Пленный японский пулеметчик Хаяси, член городского совета, работавший над темой «Труд и безработица в префектуре Токио», пришел тогда к Осуде и предложил ему учредить кружки воспоминаний о жизни во всех девяноста трех японских, китайских и корейских землячествах.
— Ничто так не воспитывает человека, как собственный опыт, изложенный вслух.
Осуда был вполне с ним согласен и сел за разработку новых форм работы, как пришло известие — авиадесантом Шершавина захвачен японский шпион Мурусима и направляется в Сен-Катаяму на гласный суд. И не было времени думать о кружках или сенокосах. И Шлегелю ежедекадно посылалась все одна и та же депеша:
«Город состоянии организации подробности почтой».
На процесс Мурусимы вызвал Осуда Василия Лузу и Ван Сюн-тина. Оба лежали раненые в городе Ворошилове и прибыли с опозданием.
Бывший партизанский старшина Тай Пин, потерявший ноги под Гирином, а теперь помощник Осуды по административным делам, также должен был выступить в качестве свидетеля, но умолял отпустить его в отпуск.
— Я не могу говорить на суде, что я Мурусиму менял на испорченный пулемет.
— Почему не можешь? Менял же.
— Убьют, честное слово. Тут же, на суде, могут меня убить партизаны.
— Но ты же менял?
— Ну, когда дело было! Тогда дурной был.
Во всех землячествах города, у всех костров изучали процесс, потому что судили не старого Мурусиму, а старый порядок, его породивший, и много грязных и подлых имен прибавилось к имени Мурусимы. Каждый судил в нем шпионов и предателей своей жизни. Мурусима вел себя человеком как бы несчастным, всеми обманутым. Речь свою он старался изобразить исповедью раскаяния. Наивно, и как бы даже не понимая, что делает, разоблачал он своих старых товарищей по профессии, выдавал еще не раскрытых своих «парикмахеров» или «газетчиков» и подробно излагал методы японского шпионажа в Азии и Европе. В черном сюртуке, в золотых очках, сухонький, седой, он с азартом рылся в записных книжках и цитировал на память приказы, будто не его судили, а он сам кого-то судил.
Он был похож на профессора, читающего о невероятных открытиях. Десятки иностранных корреспондентов прибыли в Сен-Катаяму на процесс Мурусимы.
Мурусима кланялся и улыбался корреспондентам, приводя всех в смущение. Он был внимателен и к своим слушателям и, когда в зале становилось шумно, произносил:
— Тише, друзья мои, у нас еще очень много работы.
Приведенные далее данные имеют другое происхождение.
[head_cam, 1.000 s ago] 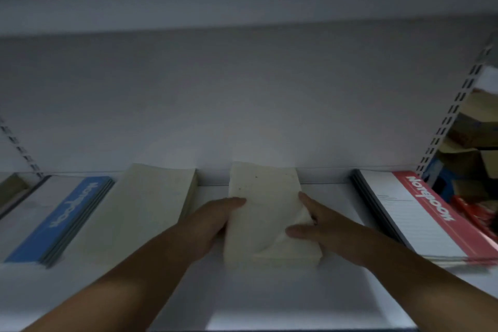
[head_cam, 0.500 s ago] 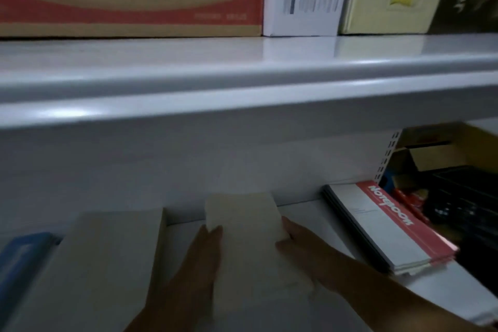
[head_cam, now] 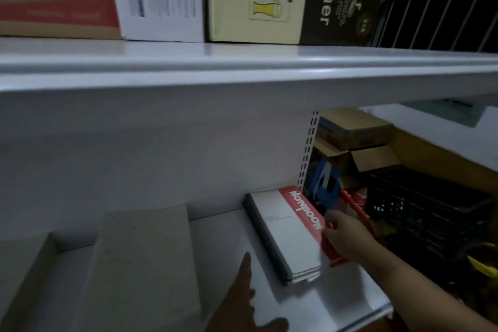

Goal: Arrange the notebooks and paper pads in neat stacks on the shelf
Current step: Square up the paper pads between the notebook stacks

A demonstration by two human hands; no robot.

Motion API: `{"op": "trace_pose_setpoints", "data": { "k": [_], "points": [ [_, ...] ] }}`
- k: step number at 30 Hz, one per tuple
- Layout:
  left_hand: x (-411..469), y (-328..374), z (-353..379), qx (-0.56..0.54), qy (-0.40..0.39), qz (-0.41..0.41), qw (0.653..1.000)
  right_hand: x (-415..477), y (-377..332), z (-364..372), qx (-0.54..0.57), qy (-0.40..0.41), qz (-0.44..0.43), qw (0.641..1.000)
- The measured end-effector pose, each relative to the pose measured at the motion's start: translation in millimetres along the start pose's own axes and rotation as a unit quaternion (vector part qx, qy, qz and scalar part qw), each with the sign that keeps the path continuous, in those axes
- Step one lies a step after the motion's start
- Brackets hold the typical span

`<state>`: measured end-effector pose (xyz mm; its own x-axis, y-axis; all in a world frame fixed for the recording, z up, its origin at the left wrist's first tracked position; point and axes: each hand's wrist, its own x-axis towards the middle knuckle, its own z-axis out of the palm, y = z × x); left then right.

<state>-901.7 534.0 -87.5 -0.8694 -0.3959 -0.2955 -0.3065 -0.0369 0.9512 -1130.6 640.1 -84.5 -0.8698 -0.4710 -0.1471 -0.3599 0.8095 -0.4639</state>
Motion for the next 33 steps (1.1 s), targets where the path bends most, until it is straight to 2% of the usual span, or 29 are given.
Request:
{"op": "trace_pose_setpoints", "data": {
  "k": [2,3,5,8,12,15,21,26,29,33],
  "points": [
    [31.2,-13.3,22.1,0.148,-0.005,-0.010,0.989,3.4,13.6,-1.3,0.057,-0.035,-0.011,0.998],
    [41.0,-15.3,26.1,0.229,0.019,0.005,0.973,4.3,17.0,-3.1,0.077,-0.047,-0.022,0.996],
    [64.0,-22.2,36.4,0.309,0.070,0.063,0.946,6.3,24.3,-5.0,0.105,-0.066,-0.035,0.992],
    [81.0,-22.0,54.6,0.343,0.136,0.119,0.922,10.0,34.0,-5.6,0.143,-0.082,-0.028,0.986],
    [87.5,-25.7,59.2,0.335,0.181,0.124,0.916,10.6,39.8,-4.0,0.195,-0.082,-0.016,0.977],
    [87.6,-21.8,57.5,0.302,0.184,0.108,0.929,12.1,43.1,-4.2,0.197,-0.063,-0.033,0.978],
    [89.0,-23.3,67.1,0.295,0.176,0.094,0.935,13.0,42.5,-5.6,0.198,-0.084,-0.054,0.975],
    [86.7,-5.4,65.3,0.307,0.193,0.103,0.926,17.6,35.7,-6.8,0.139,-0.114,-0.063,0.982],
    [73.4,6.6,61.3,0.362,0.199,0.113,0.903,15.9,34.8,-3.8,0.141,-0.122,-0.080,0.979],
    [54.8,8.0,38.1,0.397,0.194,0.066,0.895,4.8,19.1,9.1,0.161,-0.132,-0.138,0.968]
  ]
}}
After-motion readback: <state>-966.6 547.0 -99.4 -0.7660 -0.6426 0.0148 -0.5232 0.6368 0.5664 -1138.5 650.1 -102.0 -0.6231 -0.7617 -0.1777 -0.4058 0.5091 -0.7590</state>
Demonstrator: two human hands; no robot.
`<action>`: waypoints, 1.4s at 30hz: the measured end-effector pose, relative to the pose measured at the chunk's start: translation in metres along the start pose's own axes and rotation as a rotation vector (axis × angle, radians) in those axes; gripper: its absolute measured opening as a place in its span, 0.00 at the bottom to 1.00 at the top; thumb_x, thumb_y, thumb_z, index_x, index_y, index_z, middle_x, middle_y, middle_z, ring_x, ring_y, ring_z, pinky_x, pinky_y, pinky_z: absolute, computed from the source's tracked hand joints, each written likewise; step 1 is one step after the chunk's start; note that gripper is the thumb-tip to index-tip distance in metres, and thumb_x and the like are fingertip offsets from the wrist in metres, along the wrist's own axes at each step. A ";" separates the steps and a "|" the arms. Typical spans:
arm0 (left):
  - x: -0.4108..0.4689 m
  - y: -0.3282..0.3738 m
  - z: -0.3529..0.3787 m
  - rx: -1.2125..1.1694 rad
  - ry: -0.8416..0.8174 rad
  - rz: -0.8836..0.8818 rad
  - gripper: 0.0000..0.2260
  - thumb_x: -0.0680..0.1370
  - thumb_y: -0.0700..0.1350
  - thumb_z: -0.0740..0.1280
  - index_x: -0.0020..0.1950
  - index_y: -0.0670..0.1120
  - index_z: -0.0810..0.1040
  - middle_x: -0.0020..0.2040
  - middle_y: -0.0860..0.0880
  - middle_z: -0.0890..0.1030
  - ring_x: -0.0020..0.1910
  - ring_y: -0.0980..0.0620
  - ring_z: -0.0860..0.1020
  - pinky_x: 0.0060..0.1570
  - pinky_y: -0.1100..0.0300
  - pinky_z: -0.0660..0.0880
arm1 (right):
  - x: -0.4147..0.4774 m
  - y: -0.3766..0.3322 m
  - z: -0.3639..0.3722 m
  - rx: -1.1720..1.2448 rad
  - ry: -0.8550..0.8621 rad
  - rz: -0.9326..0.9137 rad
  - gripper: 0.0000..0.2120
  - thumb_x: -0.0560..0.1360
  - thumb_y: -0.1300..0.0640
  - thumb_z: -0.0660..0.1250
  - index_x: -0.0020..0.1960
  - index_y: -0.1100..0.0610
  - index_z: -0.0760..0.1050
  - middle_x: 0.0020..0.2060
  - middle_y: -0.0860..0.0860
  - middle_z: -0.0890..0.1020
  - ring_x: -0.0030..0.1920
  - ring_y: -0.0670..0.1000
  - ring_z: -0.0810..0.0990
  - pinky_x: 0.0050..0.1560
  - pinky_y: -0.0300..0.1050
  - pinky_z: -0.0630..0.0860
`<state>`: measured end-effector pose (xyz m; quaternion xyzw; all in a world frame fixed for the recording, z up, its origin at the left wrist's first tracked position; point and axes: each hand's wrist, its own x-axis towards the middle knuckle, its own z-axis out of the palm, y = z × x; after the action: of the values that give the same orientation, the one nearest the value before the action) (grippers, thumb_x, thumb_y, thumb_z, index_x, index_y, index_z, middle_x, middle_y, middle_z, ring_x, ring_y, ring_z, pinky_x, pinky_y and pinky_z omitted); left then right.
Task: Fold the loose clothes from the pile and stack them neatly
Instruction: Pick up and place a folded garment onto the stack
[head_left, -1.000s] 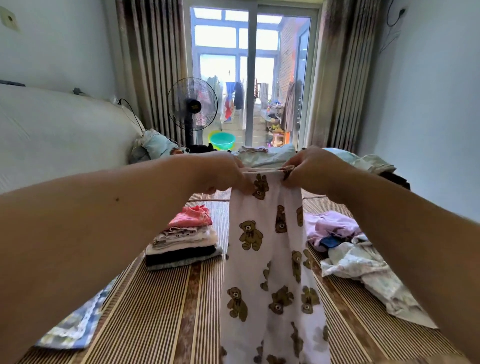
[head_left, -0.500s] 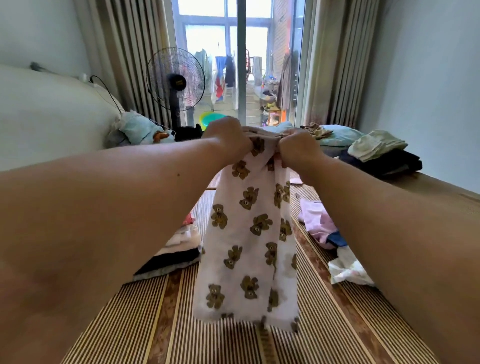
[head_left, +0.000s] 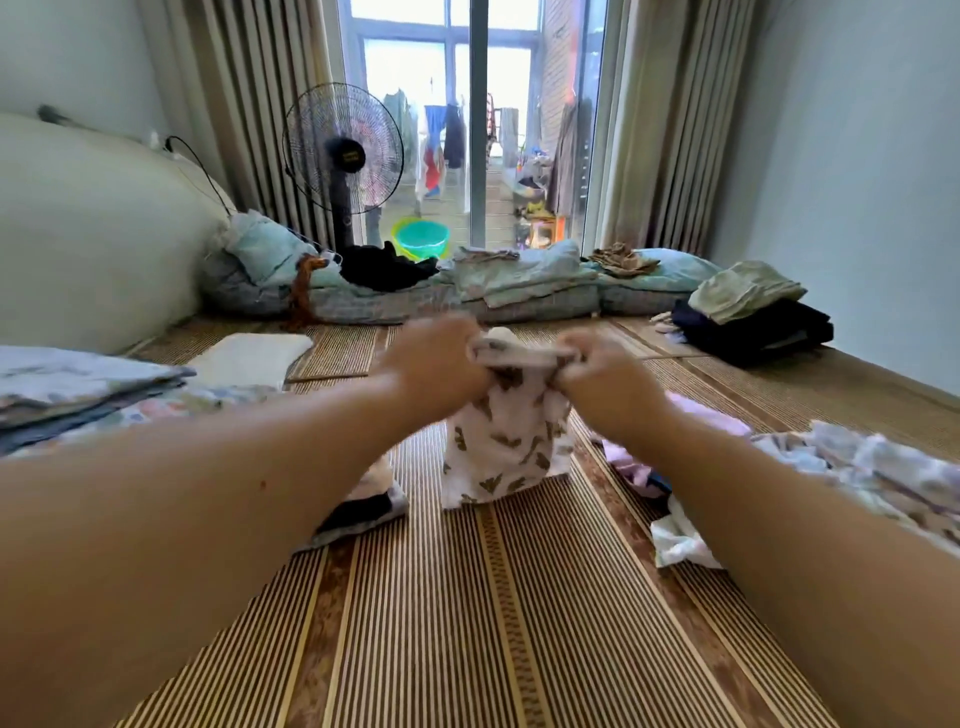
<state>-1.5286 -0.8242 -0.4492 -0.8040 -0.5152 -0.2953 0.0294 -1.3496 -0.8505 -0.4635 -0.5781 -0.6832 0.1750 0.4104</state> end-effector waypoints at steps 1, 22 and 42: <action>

Всякая жизнь в городе замерла, и тогда впервые Ольга оказалась свободной. Ее студенты с утра до вечера стояли перед радиорупорами, обсуждая откровения Мурусимы и требуя немедленного уничтожения этой гноящейся жизни. Да, приговор над ним был уже произнесен, и никакая Мурусимы словоохотливость не могла изменить хода событий.
Ольга прошла по улицам, заглянула в пустующий «Музей войны» и от безделья мгновенно устала. Множество мелких и до крайности нудных дел всплыло в ничем не занятой сейчас памяти. Быт Ольги, с тех пор как она приехала в Сен-Катаяму, был прост, верней, его не было — она читала лекции часов по десять подряд, а потом возилась с сыном, и все это не выходя из дому. В палатке, именуемой «Кафедра океанографии и рыбоведения», она и жила.